The organization has been gaining influence in recent years and has attracted a number of countries to join it or lift their status within it, he said.
Atop the agenda of the summit could be issues concerning security and economic cooperation as well as the SCO's expansion, which "undoubtedly is good news for those who want to stay closer to the organization," said Sergei Kanavsky, executive secretary of the SCO Business Council.
Against the backdrop of the upcoming withdrawal of Western forces from Afghanistan, where threats of terrorism and extremism persist along with raging drug trafficking, the SCO will further enhance security cooperation, the experts said.
Yet, by no means will the organization intervene in Afghan affairs with armed forces as it is not a military-political bloc, Lousianin said.
He said he believed it was the right time to give the Tashkent-based SCO anti-terror center more power, especially that of anti-drug nature.
Denis Tyurin, director of the SCO Business Club, said the organization could offer economic aid to Afghanistan and launch a negotiation mechanism involving conflicting parties of that country under the SCO framework.
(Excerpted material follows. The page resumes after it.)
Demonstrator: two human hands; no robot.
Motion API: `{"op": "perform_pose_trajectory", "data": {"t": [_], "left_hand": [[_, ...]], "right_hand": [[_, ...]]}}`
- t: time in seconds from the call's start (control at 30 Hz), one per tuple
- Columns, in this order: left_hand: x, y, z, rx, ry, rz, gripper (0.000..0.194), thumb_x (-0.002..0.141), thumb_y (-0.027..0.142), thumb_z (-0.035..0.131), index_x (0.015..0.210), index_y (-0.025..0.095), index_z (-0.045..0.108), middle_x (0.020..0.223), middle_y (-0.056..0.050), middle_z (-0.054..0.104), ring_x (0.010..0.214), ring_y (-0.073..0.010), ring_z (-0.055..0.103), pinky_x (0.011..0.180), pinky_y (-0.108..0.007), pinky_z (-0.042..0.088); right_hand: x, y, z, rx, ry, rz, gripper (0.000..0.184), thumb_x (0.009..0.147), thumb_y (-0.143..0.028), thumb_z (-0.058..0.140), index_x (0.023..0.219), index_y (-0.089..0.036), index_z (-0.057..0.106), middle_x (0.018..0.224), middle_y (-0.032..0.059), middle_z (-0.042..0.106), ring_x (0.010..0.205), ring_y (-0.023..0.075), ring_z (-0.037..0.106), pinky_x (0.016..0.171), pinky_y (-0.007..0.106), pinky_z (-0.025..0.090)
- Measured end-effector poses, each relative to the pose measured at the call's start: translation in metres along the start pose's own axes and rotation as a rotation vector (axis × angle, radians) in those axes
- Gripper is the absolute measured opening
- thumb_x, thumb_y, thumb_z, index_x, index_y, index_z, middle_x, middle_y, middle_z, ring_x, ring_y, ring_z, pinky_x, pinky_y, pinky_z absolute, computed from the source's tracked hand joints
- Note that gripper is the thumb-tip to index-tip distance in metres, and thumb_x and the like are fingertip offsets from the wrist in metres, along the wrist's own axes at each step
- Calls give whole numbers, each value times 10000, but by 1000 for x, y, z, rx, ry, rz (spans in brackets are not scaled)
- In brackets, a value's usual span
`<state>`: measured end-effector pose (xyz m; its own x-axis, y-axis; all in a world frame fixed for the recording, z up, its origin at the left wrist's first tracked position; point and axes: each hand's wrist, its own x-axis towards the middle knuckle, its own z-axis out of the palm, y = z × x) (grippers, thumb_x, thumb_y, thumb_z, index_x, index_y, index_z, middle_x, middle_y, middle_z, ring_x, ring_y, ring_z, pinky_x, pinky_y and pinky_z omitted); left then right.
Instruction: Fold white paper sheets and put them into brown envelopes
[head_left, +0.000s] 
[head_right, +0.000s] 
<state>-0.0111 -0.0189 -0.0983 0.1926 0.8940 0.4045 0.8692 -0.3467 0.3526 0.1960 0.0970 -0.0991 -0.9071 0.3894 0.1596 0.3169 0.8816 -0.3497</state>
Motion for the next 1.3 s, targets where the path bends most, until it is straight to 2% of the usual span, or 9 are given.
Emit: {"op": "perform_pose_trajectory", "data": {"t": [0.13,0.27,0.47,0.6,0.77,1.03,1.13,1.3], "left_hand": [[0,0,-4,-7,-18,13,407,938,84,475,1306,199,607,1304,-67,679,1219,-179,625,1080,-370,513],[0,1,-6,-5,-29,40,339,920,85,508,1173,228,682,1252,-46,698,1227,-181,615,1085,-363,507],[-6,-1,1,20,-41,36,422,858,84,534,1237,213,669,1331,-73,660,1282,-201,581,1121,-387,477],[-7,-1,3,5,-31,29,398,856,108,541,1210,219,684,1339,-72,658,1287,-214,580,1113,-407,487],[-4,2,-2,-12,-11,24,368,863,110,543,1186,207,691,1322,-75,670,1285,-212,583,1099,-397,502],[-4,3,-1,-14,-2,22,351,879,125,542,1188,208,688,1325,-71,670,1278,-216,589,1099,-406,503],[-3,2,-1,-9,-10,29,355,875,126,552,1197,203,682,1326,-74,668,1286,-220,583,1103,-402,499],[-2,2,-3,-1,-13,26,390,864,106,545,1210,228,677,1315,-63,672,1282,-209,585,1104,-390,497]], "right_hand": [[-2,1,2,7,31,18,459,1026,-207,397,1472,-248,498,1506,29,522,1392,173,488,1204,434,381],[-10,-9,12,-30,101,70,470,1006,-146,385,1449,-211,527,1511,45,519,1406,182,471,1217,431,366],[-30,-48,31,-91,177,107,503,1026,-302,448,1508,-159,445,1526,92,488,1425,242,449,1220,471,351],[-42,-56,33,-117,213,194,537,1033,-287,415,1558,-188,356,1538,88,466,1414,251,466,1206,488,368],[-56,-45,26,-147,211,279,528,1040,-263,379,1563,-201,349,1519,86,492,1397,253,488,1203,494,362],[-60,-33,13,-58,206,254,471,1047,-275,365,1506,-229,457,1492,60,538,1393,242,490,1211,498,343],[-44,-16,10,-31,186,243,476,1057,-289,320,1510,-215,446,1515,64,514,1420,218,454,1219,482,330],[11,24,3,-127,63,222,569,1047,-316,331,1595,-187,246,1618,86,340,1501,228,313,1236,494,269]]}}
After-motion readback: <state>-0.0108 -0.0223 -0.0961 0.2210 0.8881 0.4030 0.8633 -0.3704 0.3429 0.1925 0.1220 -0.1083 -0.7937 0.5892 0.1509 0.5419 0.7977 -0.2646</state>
While acknowledging that economic interaction has yielded substantial results, the experts said multilateral cooperation still has much potential to tap.
"The SCO is leading a new type of economic relations ... The advantage of the cooperation lies in project cooperation," Kanavsky said, hailing the openness and inclusiveness of the organization.
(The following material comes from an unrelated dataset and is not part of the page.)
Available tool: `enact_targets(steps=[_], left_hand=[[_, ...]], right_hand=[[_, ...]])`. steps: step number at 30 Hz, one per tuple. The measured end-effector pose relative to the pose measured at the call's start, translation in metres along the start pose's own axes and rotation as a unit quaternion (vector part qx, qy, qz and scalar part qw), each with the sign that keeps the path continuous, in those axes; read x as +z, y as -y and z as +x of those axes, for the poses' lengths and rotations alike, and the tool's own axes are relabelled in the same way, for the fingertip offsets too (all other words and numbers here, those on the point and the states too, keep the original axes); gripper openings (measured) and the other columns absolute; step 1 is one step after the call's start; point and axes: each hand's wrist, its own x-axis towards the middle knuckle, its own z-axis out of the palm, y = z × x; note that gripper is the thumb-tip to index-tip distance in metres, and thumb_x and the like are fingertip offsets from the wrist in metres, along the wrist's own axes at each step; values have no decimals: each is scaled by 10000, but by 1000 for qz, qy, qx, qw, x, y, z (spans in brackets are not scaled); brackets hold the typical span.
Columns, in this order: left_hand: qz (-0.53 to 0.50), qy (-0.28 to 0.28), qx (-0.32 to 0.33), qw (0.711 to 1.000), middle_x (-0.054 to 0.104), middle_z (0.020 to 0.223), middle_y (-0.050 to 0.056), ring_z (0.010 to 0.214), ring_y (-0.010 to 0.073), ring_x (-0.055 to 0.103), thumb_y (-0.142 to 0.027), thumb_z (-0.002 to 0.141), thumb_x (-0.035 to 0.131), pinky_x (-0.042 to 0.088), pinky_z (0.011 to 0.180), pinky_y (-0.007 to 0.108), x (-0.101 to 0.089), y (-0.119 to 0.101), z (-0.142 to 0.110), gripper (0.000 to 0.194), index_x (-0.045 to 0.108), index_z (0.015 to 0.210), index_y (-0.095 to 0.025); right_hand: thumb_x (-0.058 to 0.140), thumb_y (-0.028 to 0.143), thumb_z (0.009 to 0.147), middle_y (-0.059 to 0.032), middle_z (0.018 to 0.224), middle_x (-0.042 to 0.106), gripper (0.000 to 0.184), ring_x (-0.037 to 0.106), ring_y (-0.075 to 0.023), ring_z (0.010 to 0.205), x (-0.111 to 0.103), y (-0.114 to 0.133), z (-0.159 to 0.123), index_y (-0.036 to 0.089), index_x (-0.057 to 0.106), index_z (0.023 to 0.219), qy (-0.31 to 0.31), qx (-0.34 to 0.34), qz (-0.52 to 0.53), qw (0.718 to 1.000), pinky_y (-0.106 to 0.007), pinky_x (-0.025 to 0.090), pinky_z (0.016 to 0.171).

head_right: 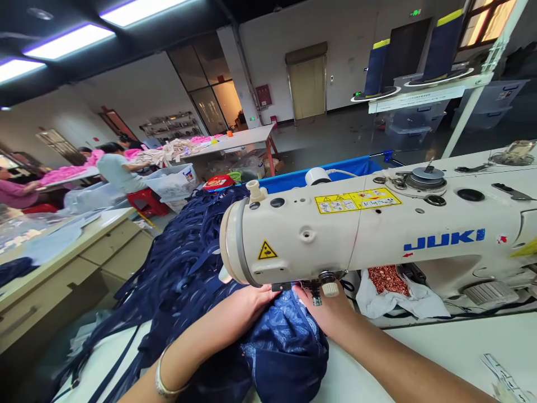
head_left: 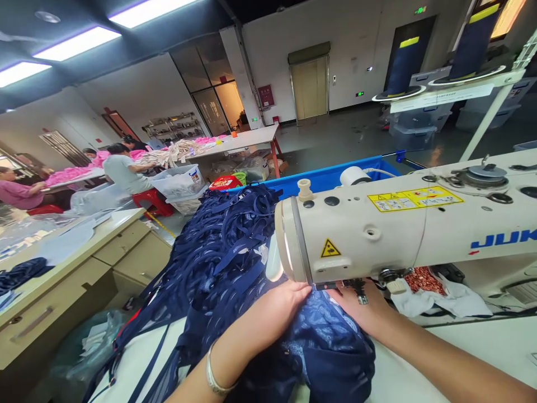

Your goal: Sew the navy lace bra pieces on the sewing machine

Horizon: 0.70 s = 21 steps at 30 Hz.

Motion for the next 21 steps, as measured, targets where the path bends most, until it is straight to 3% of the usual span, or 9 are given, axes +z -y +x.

He also praised Chinese President Xi Jinping's initiative to build the Silk Road Economic Belt, which involves dozens of countries spanning Eurasia with a combined population of 3 billion, saying China has "fully and transparently" explained its concept.
Lousianin echoed the opinion that the belt could boost multilateral cooperation, and said cooperation within the SCO organically corresponds with that within the Eurasian Economic Union, which is set to be launched by Russia, Kazakhstan and Belarus on Jan 1, 2015.
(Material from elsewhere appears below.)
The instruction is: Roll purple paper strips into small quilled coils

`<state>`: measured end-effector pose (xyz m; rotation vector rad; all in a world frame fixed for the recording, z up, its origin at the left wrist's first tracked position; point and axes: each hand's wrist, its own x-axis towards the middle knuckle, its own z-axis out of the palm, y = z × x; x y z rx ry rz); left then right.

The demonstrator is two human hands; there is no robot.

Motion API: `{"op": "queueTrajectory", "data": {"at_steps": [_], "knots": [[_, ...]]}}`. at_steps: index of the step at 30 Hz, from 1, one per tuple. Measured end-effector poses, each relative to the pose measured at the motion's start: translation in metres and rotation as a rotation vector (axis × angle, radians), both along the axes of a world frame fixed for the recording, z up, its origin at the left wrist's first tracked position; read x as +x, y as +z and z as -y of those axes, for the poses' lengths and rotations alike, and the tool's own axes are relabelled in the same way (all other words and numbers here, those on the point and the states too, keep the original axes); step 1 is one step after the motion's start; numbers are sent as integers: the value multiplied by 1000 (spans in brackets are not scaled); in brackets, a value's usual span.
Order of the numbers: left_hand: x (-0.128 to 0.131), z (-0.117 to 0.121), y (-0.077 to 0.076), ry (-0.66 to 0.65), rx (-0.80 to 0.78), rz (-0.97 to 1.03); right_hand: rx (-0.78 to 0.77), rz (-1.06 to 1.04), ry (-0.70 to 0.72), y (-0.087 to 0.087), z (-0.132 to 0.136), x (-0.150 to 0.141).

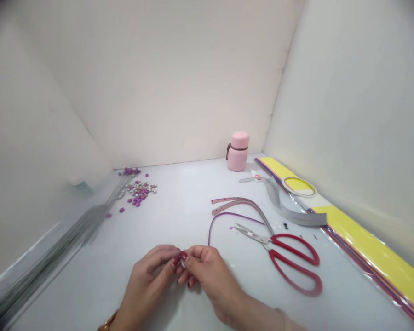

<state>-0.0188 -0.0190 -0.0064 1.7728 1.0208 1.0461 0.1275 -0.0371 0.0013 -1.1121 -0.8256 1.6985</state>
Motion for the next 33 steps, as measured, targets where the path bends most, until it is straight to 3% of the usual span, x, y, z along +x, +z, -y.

"Eurasia is a common field for integration and cooperation," he said.
Another thing that pulls SCO members closer is the 70th anniversary of the end of World War II.
Their common victory should not only be celebrated as a victory over German Nazism, but also as a defeat of Japanese militarism, Lousianin said.
The experts agreed that cultural cooperation has been developing rapidly, with the SCO University - a network of existing universities in SCO member states and observer states - being the flagship project.
About 100 universities from SCO member countries have been included in people-to-people exchange programs.
The experts said the countries should also realize such proposals as building a SCO TV station and creating art and film festivals, adding that cultural cooperation could become "one of the most promising fields."